[Task statement]
Write out again the entries from the first line to the line that includes "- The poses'", keeping both of those lines.

--- Information given ---

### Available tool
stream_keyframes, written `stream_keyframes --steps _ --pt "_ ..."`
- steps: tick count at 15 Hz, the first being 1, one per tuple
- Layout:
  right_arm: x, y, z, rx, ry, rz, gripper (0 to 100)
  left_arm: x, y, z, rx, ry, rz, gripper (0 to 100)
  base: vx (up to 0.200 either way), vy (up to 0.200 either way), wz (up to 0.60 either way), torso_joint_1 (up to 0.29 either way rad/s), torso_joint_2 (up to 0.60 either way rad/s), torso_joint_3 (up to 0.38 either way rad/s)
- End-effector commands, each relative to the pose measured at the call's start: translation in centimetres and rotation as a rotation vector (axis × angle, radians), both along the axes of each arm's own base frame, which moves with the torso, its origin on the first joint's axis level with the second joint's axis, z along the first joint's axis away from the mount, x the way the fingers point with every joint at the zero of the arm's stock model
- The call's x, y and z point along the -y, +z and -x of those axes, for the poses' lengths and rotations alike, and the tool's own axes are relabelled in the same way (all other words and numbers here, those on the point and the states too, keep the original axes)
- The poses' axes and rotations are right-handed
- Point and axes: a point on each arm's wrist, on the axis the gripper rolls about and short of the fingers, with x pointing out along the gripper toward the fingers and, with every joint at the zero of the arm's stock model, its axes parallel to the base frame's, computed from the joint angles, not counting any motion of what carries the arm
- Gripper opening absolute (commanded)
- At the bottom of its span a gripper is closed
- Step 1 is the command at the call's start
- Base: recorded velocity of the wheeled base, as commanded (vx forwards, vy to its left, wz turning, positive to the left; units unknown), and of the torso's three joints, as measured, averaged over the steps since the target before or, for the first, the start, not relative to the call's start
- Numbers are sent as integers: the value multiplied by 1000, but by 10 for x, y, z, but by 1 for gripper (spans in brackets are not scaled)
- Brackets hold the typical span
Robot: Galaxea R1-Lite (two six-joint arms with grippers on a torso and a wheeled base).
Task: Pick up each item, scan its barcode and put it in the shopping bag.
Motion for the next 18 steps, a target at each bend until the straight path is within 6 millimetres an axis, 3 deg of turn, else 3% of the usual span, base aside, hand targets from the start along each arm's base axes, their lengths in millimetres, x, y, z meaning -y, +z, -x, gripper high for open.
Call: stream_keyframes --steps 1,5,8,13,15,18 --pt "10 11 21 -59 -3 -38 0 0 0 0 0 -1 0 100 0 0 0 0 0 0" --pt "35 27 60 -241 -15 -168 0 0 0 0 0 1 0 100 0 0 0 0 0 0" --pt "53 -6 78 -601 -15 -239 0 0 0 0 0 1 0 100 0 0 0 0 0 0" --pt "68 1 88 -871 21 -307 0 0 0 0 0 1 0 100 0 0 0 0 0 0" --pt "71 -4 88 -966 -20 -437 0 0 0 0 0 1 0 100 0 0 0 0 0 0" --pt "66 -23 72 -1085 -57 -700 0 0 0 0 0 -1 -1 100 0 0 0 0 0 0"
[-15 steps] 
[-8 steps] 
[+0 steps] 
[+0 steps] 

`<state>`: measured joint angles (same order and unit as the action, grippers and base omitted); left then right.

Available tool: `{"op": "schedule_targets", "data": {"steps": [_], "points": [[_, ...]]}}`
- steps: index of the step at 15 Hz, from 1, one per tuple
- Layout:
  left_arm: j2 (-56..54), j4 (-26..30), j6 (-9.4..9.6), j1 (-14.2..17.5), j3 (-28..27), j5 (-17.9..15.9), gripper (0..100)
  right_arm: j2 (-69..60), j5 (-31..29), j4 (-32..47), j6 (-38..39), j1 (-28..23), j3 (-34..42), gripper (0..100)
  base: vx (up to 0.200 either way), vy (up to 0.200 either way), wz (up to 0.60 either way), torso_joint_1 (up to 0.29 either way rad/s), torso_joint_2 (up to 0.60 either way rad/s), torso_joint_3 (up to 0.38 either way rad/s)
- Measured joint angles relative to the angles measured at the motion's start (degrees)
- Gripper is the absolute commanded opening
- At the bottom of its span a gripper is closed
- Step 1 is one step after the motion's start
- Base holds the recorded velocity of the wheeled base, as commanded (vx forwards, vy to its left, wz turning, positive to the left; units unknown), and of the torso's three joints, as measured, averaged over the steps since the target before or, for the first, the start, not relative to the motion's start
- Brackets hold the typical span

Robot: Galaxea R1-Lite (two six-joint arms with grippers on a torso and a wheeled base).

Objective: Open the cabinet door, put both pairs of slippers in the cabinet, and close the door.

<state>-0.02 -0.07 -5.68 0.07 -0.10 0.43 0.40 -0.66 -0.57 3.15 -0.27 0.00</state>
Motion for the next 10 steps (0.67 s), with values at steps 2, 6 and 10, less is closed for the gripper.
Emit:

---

[Output of the task]
### Available tool
stream_keyframes, written `stream_keyframes --steps _ --pt "_ ..."`
- steps: tick count at 15 Hz, the first being 1, one per tuple
- Layout:
  right_arm: x, y, z, rx, ry, rz, gripper (0 to 100)
  left_arm: x, y, z, rx, ry, rz, gripper (0 to 100)
  base: vx (up to 0.200 either way), vy (up to 0.200 either way), wz (up to 0.60 either way), torso_joint_1 (up to 0.29 either way rad/s), torso_joint_2 (up to 0.60 either way rad/s), torso_joint_3 (up to 0.38 either way rad/s)
- End-effector commands, each relative to the pose measured at the call's start: translation in centimetres and rotation as a rotation vector (axis × angle, radians), both along the axes of each arm's own base frame, which moves with the torso, its origin on the first joint's axis level with the second joint's axis, z along the first joint's axis away from the mount, x the way the fingers point with every joint at the zero of the arm's stock model
- The call's x, y and z point along the -y, +z and -x of those axes, for the poses' lengths and rotations alike, and the tool's own axes are relabelled in the same way (all other words and numbers here, those on the point and the states too, keep the original axes)
- The poses' axes and rotations are right-handed

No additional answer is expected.